I funzionari locali hanno minacciato il responsabile del tempio di Fozu di distruggerlo, se non avesse accettato di chiuderlo. Il responsabile ha continuato a protestare finché i sussidi sociali non gli sono stati sospesi. Un anziano buddhista che viveva nel tempio tutto l’anno è stato costretto a trasferirsi in una legnaia. Personale dell’amministrazione ha poi murato la porta di ingresso principale del tempio e minacciato di arrestare chiunque avesse disobbedito alla politica del governo.
I monaci sfrattati non hanno dove andare
«Mi sono dovuto trasferire per quattro volte da un tempio all’altro, man mano che venivano chiusi», ha detto il responsabile del tempio buddhista di Fanye nella contea di Yangxin della città di Huangshi. «Ho speso per il tempio ogni centesimo donato per i miei servizi. Ogni volta che venivo scacciato, ero di nuovo squattrinato». Dopo che, il 21 novembre, l’ultimo tempio in cui abitava è stato sigillato, il fedele buddhista è rimasto addolorato e senza speranza. Ha dovuto abbandonare di nuovo la sua dimora, per timore che i funzionari avrebbero potuto demolire il tempio se fosse rimasto. Ha detto a Bitter Winter che molti monaci e suore non hanno dove andare dopo che i loro templi sono sigillati.
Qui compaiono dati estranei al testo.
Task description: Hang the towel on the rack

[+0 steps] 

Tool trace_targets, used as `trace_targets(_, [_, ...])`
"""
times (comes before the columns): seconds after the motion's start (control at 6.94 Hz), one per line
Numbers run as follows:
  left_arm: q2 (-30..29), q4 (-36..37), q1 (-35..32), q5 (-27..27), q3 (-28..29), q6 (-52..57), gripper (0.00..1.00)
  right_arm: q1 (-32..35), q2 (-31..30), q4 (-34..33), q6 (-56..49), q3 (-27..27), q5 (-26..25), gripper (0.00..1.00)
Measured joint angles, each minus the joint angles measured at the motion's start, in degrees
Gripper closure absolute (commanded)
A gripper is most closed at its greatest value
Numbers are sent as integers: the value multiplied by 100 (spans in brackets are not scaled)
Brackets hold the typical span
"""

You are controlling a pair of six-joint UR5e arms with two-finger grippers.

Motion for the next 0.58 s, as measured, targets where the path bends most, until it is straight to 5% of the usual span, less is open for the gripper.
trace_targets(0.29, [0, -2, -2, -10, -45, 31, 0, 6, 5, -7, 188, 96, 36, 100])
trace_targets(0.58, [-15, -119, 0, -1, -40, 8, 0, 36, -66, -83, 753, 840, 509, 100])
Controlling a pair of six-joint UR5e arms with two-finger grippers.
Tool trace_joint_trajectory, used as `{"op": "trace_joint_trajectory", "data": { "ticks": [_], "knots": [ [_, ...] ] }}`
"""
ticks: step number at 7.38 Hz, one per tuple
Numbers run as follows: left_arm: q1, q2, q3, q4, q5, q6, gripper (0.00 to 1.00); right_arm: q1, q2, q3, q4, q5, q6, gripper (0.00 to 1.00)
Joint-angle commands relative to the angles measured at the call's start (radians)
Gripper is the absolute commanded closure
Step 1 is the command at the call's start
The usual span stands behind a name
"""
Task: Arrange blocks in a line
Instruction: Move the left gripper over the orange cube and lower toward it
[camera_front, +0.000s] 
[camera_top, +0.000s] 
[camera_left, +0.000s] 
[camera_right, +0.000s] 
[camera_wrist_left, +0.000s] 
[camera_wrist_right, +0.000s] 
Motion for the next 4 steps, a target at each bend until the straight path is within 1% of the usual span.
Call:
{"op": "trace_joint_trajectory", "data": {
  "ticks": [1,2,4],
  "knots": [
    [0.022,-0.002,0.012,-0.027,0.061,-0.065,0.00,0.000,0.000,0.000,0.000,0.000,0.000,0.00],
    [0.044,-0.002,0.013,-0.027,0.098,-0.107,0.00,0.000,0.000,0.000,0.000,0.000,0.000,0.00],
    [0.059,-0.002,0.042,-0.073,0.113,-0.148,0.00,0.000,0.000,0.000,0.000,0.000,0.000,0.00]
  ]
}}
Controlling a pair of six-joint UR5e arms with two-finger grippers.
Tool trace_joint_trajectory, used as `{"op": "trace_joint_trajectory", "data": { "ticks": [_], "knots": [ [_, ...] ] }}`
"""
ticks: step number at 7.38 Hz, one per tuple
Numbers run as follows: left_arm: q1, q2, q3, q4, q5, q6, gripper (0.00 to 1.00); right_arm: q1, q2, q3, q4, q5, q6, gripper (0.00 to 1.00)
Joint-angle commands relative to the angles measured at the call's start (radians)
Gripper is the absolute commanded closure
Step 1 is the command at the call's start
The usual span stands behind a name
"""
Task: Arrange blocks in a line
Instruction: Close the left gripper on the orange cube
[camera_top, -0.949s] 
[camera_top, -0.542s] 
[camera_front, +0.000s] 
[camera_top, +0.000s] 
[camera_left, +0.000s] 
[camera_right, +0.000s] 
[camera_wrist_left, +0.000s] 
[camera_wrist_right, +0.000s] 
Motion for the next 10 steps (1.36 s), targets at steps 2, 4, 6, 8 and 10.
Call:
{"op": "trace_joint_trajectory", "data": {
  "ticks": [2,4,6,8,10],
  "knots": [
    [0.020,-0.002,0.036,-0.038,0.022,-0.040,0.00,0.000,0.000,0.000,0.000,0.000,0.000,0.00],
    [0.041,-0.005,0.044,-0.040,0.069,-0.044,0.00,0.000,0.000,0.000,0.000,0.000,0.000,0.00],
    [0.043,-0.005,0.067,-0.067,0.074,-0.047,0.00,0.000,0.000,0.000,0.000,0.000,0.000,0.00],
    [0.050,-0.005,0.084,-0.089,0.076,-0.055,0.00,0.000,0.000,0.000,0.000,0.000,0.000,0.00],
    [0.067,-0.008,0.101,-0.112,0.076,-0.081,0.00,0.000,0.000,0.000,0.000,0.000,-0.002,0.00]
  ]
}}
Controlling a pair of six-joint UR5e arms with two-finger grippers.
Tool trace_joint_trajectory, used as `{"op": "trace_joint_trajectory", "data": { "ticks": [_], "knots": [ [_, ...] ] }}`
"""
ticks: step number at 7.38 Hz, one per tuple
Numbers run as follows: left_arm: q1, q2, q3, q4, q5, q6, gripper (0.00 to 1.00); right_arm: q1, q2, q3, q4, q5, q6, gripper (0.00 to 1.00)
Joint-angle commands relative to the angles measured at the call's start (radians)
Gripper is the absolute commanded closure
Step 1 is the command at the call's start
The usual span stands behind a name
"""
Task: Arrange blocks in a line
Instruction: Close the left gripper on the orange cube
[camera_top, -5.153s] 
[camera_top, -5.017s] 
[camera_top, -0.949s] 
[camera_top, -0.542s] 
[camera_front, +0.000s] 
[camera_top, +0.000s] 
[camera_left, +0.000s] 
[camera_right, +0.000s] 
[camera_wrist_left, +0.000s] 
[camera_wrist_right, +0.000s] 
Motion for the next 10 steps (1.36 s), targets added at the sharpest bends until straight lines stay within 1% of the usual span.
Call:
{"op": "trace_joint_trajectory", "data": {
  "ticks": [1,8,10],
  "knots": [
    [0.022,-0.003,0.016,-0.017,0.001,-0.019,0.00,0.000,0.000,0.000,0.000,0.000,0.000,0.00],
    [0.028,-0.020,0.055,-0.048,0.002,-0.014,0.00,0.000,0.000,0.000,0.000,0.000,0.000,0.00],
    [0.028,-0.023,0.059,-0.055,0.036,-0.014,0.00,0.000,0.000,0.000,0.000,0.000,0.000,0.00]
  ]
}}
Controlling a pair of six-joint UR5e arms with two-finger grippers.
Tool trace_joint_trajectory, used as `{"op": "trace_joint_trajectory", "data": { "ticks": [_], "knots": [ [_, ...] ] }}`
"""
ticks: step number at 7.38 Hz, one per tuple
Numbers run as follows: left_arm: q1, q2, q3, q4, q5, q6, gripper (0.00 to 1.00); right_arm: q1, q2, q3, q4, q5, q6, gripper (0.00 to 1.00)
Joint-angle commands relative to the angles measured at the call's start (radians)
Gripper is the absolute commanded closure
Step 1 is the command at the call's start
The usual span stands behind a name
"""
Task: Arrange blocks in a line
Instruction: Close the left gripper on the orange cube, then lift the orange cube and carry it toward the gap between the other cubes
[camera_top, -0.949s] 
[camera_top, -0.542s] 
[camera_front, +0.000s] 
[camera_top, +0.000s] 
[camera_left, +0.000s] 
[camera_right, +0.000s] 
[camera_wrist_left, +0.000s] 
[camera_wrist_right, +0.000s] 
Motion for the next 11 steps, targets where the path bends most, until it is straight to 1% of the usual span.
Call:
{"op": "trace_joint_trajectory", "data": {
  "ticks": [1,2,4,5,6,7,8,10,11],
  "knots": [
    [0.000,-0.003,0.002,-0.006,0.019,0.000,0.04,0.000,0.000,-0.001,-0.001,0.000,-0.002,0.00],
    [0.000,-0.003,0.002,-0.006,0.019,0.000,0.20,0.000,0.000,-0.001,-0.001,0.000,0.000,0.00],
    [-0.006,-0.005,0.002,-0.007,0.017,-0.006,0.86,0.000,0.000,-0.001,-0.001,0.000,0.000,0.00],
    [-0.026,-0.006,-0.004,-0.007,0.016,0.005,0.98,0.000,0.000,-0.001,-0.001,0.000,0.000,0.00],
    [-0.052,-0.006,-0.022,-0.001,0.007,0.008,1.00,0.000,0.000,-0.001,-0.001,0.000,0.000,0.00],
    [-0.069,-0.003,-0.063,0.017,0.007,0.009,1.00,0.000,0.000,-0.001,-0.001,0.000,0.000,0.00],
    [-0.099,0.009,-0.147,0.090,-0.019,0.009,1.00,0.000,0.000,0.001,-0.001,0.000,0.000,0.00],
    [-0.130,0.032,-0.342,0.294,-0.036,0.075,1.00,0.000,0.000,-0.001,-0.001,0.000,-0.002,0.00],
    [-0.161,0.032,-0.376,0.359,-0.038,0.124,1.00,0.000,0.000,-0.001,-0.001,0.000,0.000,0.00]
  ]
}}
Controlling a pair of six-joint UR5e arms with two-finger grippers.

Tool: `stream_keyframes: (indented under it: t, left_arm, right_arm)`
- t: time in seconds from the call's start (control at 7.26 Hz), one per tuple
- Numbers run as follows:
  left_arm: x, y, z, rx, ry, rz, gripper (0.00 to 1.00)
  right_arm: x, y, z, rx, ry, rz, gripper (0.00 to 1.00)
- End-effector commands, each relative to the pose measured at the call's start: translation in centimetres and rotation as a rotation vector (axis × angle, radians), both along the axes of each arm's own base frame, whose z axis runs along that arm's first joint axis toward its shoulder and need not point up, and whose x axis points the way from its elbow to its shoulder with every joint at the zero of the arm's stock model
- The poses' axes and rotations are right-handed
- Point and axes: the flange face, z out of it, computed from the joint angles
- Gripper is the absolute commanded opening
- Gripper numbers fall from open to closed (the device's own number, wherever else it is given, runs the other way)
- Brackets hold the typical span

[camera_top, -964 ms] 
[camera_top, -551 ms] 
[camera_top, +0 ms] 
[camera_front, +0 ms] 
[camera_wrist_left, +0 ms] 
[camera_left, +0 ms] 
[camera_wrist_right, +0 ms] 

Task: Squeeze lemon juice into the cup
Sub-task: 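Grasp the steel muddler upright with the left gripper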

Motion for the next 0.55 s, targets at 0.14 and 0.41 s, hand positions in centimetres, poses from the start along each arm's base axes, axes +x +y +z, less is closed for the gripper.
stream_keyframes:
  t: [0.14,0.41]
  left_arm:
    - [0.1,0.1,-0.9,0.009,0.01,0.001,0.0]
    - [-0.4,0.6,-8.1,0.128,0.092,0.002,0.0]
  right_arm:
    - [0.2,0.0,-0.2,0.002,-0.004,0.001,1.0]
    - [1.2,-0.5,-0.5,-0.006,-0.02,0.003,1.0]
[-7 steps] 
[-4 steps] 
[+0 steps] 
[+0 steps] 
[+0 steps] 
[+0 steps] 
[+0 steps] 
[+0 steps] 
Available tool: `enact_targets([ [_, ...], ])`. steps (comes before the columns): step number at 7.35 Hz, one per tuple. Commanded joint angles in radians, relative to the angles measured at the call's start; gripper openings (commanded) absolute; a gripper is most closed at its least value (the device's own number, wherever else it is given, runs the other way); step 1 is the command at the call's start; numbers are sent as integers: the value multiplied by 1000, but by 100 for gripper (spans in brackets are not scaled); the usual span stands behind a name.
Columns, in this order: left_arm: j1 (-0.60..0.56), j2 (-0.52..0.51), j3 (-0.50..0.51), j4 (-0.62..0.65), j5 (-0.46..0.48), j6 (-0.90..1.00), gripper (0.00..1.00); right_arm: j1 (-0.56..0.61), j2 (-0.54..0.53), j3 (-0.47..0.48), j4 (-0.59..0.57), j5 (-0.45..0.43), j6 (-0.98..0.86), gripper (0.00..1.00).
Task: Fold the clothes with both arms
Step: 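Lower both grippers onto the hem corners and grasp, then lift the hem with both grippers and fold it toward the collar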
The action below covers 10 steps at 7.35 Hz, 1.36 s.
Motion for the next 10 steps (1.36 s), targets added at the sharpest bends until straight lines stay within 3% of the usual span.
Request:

Poi non hanno altra scelta che tornare alla vita laica.
Il tempio buddhista di Yanshou nella città di Shishou, sotto la giurisdizione di Jingzhou, è stato chiuso in ottobre. I funzionari dell’Ufficio per gli affari etnici e religiosi ha ripetutamente sollecitato il monaco che ci viveva ad andarsene. «Volevo solo condurre una vita pacifica, essere una persona buona e fare buone azioni», ha detto il monaco a Bitter Winter, soffocato dall’emozione. «Ma i funzionari pubblici hanno continuato ad insistere perché me ne andassi. Dove andrò la prossima volta? La Cina è grande, ma non c’è posto per me».
«I buddhisti sono perseguitati da Xi Jinping, è lui che sta spingendoci al limite, praticamente sta rubando le nostre vite», dice un fedele buddhista di Daye, città con status di contea del Huangshi, monaco per due decenni ma ora espulso dal suo tempio. «Più Xi Jinping perseguita i fedeli, maggiore sarà il disastro che causerà in Cina».